Пропаганда 2.0 - страница 68
К. Бишоп (см. о ней [6–7], ее сайт – clairebishopresearch.blogspot.com) в своей книге «Искусственный ад. Искусство участия и политика зрительства» ([8], см. также развернутую рецензию на эту книгу [9], а также целую статью-рецензию на русском [10]) рассматривает историю активизации зрительского участия в искусстве, начиная от авангарда.
Бишоп, ссылаясь на текст Рансье об эмансипированном зрителе как определенном «вдохновителе» своего собственного исследования [11], в то же время отодвигает его как философа от конкретики [12]: «От Рансье мало помощи, если нужно найти формулу, по которой можно защищать или поддерживать определенную эстетическую позицию. Его “политика эстетики” оставляет без критической защиты: каждый конкретный пример может рассматриваться в контексте доминирующих форм власти в своем собственном времени и месте. В результате не может быть привилегированного медиума. Поэтому на определенной точке, как критику, приходится покидать Рансье, поскольку он предоставляет вам план, но не направление».
Рансье же исходно писал, что зритель смотрит спектакль, но само смотрение плохо по двум причинам [11]. С одной стороны, смотрение противоположно знанию: мы не знаем, какая реальность стоит за тем, что мы смотрим. С другой – смотрение противоположно деятельности. Быть зрителем – означает быть пассивным. Зритель удален как от возможности узнавать, так и от возможности действовать. Поэтому он предлагал двигаться в том направлении, которое блокирует театр: к знанию и действию. Требуется театр без зрителя, театр действия.
В своей статье 2006 г. «Социальный поворот» К. Бишоп подчеркивает, что в современном искусстве процесс превалирует над продуктом, в то время как в капиталистической систематике все было наоборот: продукт был важнее процесса [13]. Художника критикуют за хорошие или плохие модели взаимодействия с публикой.

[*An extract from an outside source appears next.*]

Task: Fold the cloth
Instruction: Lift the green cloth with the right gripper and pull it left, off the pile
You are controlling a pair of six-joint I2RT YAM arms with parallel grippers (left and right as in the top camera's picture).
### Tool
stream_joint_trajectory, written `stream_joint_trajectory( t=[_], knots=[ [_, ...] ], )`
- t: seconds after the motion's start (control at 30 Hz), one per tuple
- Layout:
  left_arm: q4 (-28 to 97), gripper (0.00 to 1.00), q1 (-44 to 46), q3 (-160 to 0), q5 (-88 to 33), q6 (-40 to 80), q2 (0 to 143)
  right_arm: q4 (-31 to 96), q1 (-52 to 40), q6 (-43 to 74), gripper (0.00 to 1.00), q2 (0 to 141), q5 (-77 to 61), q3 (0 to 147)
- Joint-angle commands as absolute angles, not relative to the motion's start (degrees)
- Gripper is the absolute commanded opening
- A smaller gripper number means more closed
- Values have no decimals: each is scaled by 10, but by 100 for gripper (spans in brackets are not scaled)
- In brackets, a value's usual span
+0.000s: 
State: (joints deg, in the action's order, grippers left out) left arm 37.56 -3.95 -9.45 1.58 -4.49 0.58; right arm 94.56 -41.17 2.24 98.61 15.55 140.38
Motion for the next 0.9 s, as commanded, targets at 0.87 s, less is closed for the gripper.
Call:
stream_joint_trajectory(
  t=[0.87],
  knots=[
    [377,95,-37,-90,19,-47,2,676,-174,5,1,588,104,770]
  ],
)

Много делал и писал в сфере активации зрителя дореволюционный режиссер и драматург Н. Евреинов, он даже предлагал посыпать зрительские кресла порошком, чтобы заставить зрителя чесаться [14–18]. Еще одной его идеей была и театрализация нашей обыденной жизни. Он писал, что мы любим себя только театрализованными, для доказательства чего предлагал подойти к зеркалу. Он прославился в послереволюционное время своей «постановкой» взятия Зимнего дворца 7 ноября 1920 г. [19]. Это было самое масштабное зрелище с участием множества людей, которое сделали в честь третьей годовщины революции.
Бишоп ссылается на работы Г. Кестера, создателя той сферы, которую он обозначил как «диалогическая методология» [20–21]. Кистер говорит об активации разговоров в рамках ориентированного на процесс искусства [20]: «Для произведения искусства является обычным провоцирование диалога между зрителями, но типично это происходит в ответ на законченный объект. В этих проектах разговор становится неотъемлемой частью самого произведения. Он представляется активным порождающим процессом, который может помочь нам заговорить и вообразить себя за пределами фиксированных идентичностей и официального дискурса. Этот сотрудничающий, консультативный подход имеет глубокие корни в активизме культуры и искусства».
Внимание к новому взгляду на мир (кстати, вспомним термин В. Шкловского «остранение») является характерной приметой искусства начала века. Кестер пишет: «В начале двадцатого века существовало общее мнение среди передовых художников и критиков, что авангардные произведения искусства должны не столь общаться со зрителями, как радикально изменить их веру в саму возможность рационального дискурса. Эта тенденция основывается на том, что общие дискурсивные системы, на которые мы опираемся в нашем познании мира (лингвистические, визуальные и др.), опасно абстрактны и насильно объективизируют. Роль искусства в том, чтобы вырвать нас из перцептивной самоуспокоенности, заставить нас посмотреть на мир по-новому».